COBB COUNTY, Ga. (CW69 News at 10) — About 13 people considered as high-risk workers were able to get tested for coronavirus at a pavilion at Jim Miller Park, according to Cobb County officials. The site opened for the first time today.
They say the workers who qualify as high risk include first responders, health care and nursing home workers.READ MORE: John Driskell Hopkins of Zac Brown Band diagnosed with ALS
Officials say there is a process they must follow before arriving at the testing site. They must be referred through a physician and provided with a Person Under Investigation (PUI) number they have to present before the test.READ MORE: 3-Dose Covid-19 Vaccine Produces Strong Immune Responses In Young Children
Ross Cavitt, a communications director for Cobb County, indicated there are no set hours, as the testing will be based on the number of people who come on a daily basis.

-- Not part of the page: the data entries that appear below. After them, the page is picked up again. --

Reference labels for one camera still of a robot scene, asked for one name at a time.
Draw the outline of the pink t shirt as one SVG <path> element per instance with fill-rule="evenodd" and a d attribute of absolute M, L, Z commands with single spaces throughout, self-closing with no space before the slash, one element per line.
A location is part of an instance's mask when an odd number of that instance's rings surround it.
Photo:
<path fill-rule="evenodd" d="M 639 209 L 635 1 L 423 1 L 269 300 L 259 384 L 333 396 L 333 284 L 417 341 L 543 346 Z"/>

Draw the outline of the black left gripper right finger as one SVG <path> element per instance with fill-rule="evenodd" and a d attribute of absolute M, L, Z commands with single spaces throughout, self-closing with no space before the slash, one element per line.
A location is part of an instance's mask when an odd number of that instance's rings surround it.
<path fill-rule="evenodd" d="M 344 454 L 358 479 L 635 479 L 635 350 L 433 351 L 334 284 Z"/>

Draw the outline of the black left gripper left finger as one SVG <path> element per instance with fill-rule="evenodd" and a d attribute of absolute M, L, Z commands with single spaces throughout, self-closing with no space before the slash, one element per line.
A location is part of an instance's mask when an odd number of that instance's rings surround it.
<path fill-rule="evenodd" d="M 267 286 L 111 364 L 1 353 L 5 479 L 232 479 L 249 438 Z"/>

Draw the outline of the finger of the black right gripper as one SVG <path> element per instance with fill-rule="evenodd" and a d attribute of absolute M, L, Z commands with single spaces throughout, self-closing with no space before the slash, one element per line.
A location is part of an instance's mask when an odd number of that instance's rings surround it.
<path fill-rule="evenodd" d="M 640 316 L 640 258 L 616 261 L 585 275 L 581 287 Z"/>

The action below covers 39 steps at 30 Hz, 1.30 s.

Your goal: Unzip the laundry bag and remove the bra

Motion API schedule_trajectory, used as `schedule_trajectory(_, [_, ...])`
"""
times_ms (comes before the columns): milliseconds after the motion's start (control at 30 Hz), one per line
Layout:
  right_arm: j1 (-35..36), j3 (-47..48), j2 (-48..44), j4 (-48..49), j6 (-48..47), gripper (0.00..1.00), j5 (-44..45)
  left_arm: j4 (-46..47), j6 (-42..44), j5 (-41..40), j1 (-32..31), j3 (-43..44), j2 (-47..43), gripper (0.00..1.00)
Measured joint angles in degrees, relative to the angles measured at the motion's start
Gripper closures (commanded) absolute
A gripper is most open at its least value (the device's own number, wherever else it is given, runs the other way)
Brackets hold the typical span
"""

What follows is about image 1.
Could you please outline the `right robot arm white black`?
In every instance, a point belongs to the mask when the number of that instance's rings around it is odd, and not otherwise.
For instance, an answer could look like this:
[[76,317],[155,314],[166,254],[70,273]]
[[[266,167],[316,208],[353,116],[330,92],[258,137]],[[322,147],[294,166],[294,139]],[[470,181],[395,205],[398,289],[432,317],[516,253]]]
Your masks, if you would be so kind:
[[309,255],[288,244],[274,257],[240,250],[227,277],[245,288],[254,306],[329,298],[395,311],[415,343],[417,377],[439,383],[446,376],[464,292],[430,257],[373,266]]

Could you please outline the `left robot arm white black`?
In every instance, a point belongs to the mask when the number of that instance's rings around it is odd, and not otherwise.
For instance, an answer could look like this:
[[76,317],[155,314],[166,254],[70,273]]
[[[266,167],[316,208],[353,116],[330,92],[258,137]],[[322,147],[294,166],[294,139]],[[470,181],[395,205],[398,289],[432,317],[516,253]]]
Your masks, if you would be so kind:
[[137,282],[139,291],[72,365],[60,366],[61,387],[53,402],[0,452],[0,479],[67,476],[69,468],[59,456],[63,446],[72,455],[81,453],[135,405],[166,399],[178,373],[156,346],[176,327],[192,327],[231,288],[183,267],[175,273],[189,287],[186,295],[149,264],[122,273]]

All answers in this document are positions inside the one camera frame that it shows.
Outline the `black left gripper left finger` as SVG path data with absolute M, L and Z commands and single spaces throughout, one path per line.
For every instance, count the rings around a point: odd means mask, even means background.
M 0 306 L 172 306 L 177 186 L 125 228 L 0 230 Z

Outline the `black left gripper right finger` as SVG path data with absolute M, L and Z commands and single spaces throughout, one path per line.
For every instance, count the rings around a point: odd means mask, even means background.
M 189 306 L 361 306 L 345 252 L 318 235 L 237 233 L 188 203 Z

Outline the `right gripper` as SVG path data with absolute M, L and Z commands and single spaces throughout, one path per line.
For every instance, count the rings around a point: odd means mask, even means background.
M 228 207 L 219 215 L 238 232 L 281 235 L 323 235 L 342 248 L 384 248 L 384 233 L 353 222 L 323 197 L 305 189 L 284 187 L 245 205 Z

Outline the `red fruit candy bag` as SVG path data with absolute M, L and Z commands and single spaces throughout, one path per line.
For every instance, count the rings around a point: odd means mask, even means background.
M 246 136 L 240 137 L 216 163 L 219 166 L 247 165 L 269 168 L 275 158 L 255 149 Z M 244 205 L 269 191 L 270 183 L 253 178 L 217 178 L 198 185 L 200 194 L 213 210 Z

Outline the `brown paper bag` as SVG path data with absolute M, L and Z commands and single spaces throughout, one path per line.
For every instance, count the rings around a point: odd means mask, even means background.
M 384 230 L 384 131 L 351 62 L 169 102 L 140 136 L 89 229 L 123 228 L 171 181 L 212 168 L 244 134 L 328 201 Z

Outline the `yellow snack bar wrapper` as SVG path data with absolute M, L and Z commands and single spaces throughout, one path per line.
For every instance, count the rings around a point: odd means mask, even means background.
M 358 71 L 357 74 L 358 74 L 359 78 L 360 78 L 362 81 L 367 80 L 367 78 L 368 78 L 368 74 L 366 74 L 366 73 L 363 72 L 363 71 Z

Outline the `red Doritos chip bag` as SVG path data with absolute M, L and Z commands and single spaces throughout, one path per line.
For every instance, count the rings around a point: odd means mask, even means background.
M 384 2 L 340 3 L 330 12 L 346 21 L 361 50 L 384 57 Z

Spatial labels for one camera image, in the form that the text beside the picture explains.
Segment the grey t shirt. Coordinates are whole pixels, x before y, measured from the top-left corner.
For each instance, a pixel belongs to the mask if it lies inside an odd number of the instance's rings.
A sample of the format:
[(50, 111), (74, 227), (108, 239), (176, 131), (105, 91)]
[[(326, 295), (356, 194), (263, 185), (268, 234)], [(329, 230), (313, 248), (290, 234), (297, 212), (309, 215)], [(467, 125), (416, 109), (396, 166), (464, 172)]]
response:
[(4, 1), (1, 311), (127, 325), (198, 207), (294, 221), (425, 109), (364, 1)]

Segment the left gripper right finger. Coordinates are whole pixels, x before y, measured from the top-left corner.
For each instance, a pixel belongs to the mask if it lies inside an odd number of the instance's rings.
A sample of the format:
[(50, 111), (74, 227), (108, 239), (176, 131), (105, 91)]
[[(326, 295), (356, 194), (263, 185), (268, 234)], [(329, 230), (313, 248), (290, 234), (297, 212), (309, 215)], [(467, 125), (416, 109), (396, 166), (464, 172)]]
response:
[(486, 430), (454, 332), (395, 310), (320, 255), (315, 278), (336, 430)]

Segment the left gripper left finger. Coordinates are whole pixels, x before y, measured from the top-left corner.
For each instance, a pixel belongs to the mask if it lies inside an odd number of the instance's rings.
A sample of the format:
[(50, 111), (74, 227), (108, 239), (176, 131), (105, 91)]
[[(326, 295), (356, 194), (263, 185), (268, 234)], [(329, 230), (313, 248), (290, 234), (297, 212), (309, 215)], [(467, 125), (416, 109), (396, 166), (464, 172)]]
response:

Cavit confirmed Cobb & Douglas Public Health oversees the testing site, and he said they may expand if more testing kits come it. He said they initially received less than 50. Cavit also confirmed all 13 districts plan to start drive-thru testing.MORE NEWS: The US Is In Process Of Releasing Monkeypox Vaccine From National Stockpile For 'High-Risk' People
Cobb & Douglas Public Health Director of Communications Valerie Crow provided these details:
“Cobb & Douglas Public Health is working with federal, state and local partners to expand COVID-19 testing to our community as quickly as possible. We are slowly rolling this process out and will test as many as we have tests for.
Current testing is prioritized ONLY for those at highest risk that have symptoms, including healthcare workers, first-responders, people living in congregate settings where the disease can spread rapidly (dorms, homeless shelters, long-term care facilities), or that have contact with a confirmed case. If any of these individuals had the virus, it would have a dramatic impact on many individuals in the community.
Keep in mind that COVID-19 testing will not be provided to the general community at this time. Testing is by appointment-only and testing days and times may vary.
Individuals who may be experiencing mild symptoms are encouraged to isolate at home and treat their symptoms with over the counter medicine. If that doesn’t help, call a primary care doctor, an urgent care clinic, a local federally qualified healthcare center or in extreme cases, call 911. Please do not show up unannounced at an emergency room or health care facility.
The referral process:
Healthcare providers assess the individual and determine if they need to be tested. The provider will send the name to the Georgia of Dept. Health to be approved and then DPH will give us the names of the individuals that need to be tested in our district.”